All nucleotide-based methods underestimate the tree lengths as the sequences become more divergent, although the range of tree lengths for which they perform well and the degree to which they underestimate the distances varies substantially between the models and the simulation conditions. In general, the degree of underestimation in the tree length correlates with the strength of the purifying selection, with the high purifying selection simulations producing the most extreme underestimates of the tree length. In agreement with many previous studies (e.g. Felsenstein 1978), MP performance is the worst of all of the methods examined and its poor performance was most noticeable for divergent sequences. The second and third worst-performing methods are JC and HKY+Γ, respectively, with the high purifying selection simulations producing the greatest underestimation of the tree length and the greatest difference in their relative performance. The final two nucleotide methods, MM and THMM, all perform very similarly when there is no purifying selection (figure 1c): from a simulated tree length of 10, these methods estimate a median tree length of 9.16 and 9.18, respectively. The different relative performance of these models was only noticeable for the strong purifying selection simulations, where THMM consistently provides better estimates of the tree length than MM. This difference between THMM and MM is approximately the difference between MP and JC, demonstrating that the models that incorporate temporal heterogeneity offer real improvements.

The performance of the amino acid-based methods is highly dependent on the simulation conditions. Under the strong purifying selection conditions, both EQU and WAG+F+Γ provide very good estimates of tree length, with median WAG+F+Γ having near-perfect correlation with simulated tree length. For the medium and no purifying selection regimes, WAG+F+Γ continues to perform very well, with a slight tendency to overestimate the number of amino acid substitutions in more divergent sequences. The estimates provided by EQU, however, were unstable and were the worst of the model-based methods under the other simulation conditions. For example, in the medium purifying selection conditions, it chronically overestimated tree length and performed worse than parsimony for low simulated tree lengths.

(b) Estimates of external and internal branch lengths

The shape of the six-species tree used to simulate data also allows a meaningful comparison between the estimates of external and internal branch lengths because all branches in the tree have the same patterns of connections and the tree has rotational symmetry. Figure 2ac shows the median ratio of the average internal and external branch lengths estimates (see §2) under strong, medium and no purifying selection, respectively. Under the simulation conditions used, if the inference procedure is unbiased, the average ratio will be 1.0 for both internal and external branches. Figure 2 shows that for many methods internal branch lengths tend to be shorter than the estimates of external branch lengths, particularly for divergent sequences. A different aspect of these results is presented in table 1, which measures the total difference between the branch lengths used to simulate the sequences and the estimated internal and external branch lengths (see §2). The table shows that the majority of methods under all three selective regimes tend to underestimate all branches, and that internal branches are more severely underestimated than external branches.

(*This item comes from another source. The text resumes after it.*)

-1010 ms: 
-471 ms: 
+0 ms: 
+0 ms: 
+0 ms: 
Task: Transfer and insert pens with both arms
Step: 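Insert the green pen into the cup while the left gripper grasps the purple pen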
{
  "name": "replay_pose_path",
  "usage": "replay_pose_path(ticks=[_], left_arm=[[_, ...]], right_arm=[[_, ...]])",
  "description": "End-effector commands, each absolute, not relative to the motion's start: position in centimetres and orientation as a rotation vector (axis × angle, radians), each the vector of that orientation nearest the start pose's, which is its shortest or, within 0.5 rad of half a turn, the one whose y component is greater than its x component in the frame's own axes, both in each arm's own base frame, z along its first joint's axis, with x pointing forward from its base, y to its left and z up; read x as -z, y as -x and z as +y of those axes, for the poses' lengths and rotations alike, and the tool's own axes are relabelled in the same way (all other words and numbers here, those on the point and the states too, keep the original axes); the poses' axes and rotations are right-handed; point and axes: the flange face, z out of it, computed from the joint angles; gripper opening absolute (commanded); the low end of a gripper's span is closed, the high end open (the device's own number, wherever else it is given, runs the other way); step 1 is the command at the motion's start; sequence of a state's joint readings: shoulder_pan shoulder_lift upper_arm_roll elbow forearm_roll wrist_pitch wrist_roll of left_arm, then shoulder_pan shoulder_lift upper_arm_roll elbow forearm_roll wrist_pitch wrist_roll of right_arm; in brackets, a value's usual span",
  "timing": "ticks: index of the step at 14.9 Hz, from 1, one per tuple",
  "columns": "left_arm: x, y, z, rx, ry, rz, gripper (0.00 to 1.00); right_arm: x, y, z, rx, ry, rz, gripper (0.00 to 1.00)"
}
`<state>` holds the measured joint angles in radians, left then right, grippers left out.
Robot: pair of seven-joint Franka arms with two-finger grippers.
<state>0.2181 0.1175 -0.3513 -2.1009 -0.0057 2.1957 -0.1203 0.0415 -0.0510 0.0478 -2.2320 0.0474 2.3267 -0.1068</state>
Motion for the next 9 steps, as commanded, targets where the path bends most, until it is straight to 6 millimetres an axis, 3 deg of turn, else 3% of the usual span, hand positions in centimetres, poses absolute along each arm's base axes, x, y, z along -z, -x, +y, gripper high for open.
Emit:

The relative degree of underestimation in branch lengths is most extreme for the strong purifying selection regime (figure 2a; table 1). For example, under a simulated tree length of 10 with equal branch lengths, HKY+Γ average estimates of internal branches are 0.72 times the length of external branches. The relative performance of different models varies with simulated tree length. For short trees with a tree length of less than 1.0, there is little to choose between the methods, although inference under JC does tend to underestimate internal branches a little more than other methods. Between simulated tree lengths of 1.0 and 5.0, a clearer pattern emerges. All nucleotide-based methods start to significantly underestimate internal branches, with JC, and to a lesser extent HKY+Γ, performing particularly poorly. The other two nucleotide methods all tend to perform reasonably well, although there is a consistent ordering to their performance: THMM tends to outperform MM. For tree lengths of 3.0, for example, the internal-to-external branch length ratio is 0.94 and 0.90 for THMM and MM, respectively. This relative ordering of the nucleotide models is also reflected in the integral differences presented in table 1. From simulated branch lengths of 5.0–10.0, JC and HKY+Γ continue their decline in performance, whereas THMM and MM both tend to perform reasonably. Methods based on amino acid sequences generally performed better than the nucleotide models: EQU and WAG+F+Γ both closely track 1.0 for simulated tree lengths greater than 3.0, with WAG+F+Γ providing marginally better estimates than EQU. Between simulated tree lengths of 0.1 and 3.0, there is little to choose between the better performing nucleotide methods and either of the amino acid methods.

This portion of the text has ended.